What is being asked
Starting at the line with "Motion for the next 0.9", repeat every line exactly until the records end, including the last one.

Items listed in a dataset
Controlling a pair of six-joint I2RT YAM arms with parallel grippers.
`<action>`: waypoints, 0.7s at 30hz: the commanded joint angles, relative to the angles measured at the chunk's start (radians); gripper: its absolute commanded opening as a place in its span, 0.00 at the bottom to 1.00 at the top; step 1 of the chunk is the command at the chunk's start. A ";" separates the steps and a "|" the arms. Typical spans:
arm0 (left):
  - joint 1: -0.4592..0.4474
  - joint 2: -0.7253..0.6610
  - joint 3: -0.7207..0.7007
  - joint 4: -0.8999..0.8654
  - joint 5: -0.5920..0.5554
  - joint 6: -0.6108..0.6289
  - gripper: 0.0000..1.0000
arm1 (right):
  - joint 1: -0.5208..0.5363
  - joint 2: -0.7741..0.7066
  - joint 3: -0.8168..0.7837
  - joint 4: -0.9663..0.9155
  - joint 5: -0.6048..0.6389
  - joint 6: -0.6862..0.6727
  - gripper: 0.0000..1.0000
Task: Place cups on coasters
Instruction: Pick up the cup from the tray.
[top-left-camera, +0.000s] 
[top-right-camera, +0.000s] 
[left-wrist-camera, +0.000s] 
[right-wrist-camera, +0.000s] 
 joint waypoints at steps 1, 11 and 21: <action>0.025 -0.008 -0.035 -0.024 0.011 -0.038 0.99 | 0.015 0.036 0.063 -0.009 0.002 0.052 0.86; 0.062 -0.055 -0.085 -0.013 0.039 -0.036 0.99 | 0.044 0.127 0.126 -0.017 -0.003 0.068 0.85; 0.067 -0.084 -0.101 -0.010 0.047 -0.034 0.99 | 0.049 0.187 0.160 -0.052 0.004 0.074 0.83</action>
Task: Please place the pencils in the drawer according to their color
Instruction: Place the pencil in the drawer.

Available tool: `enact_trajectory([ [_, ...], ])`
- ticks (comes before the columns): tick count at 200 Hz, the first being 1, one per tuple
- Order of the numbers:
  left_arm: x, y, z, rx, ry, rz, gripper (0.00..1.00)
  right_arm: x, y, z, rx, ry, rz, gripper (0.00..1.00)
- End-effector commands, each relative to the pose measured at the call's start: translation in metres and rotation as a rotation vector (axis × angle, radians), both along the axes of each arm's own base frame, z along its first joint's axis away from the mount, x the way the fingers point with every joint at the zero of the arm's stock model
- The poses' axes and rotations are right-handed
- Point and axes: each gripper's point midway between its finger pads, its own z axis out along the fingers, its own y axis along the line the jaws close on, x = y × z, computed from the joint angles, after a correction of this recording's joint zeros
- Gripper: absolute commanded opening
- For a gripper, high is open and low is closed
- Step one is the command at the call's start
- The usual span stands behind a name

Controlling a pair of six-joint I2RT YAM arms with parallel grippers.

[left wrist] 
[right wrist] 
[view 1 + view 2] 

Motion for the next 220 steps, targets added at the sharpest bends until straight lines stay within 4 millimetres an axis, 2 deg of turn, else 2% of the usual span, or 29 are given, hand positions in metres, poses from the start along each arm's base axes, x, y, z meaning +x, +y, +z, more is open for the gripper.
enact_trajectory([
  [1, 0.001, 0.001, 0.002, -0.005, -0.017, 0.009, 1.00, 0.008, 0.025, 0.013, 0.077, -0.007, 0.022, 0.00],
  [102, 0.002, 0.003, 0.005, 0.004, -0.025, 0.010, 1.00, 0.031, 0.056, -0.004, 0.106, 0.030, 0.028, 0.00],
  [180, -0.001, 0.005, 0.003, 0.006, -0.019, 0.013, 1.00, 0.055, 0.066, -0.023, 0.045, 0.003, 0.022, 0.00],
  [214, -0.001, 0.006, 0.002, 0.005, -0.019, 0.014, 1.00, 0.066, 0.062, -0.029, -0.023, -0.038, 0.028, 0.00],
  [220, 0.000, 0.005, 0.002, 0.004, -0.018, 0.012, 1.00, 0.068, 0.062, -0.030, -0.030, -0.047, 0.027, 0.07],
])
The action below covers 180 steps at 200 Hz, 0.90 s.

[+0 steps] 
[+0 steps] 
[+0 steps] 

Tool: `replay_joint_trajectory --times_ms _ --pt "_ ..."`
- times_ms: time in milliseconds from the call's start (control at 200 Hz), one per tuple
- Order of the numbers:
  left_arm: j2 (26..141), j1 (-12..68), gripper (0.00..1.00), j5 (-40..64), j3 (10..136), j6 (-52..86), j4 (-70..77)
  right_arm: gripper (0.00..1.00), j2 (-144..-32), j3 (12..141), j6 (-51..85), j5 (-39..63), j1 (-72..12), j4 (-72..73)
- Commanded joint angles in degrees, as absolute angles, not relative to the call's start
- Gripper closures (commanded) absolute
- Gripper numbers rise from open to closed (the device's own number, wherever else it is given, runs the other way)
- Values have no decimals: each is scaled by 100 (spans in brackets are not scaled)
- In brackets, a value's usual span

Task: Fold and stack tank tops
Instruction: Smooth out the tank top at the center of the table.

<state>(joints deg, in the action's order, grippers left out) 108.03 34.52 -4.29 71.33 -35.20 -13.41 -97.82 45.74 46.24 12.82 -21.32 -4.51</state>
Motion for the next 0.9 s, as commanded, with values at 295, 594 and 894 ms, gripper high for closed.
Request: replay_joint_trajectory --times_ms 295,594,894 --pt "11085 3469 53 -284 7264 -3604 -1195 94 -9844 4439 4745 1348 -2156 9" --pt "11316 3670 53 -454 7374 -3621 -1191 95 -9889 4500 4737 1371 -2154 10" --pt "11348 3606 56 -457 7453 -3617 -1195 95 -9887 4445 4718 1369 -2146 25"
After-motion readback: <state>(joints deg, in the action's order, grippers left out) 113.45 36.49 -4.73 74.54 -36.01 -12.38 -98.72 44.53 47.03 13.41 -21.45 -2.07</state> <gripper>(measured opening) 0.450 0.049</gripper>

Expected answer
Motion for the next 0.9 s, as commanded, with values at 295, 594 and 894 ms, gripper high for closed.
Request: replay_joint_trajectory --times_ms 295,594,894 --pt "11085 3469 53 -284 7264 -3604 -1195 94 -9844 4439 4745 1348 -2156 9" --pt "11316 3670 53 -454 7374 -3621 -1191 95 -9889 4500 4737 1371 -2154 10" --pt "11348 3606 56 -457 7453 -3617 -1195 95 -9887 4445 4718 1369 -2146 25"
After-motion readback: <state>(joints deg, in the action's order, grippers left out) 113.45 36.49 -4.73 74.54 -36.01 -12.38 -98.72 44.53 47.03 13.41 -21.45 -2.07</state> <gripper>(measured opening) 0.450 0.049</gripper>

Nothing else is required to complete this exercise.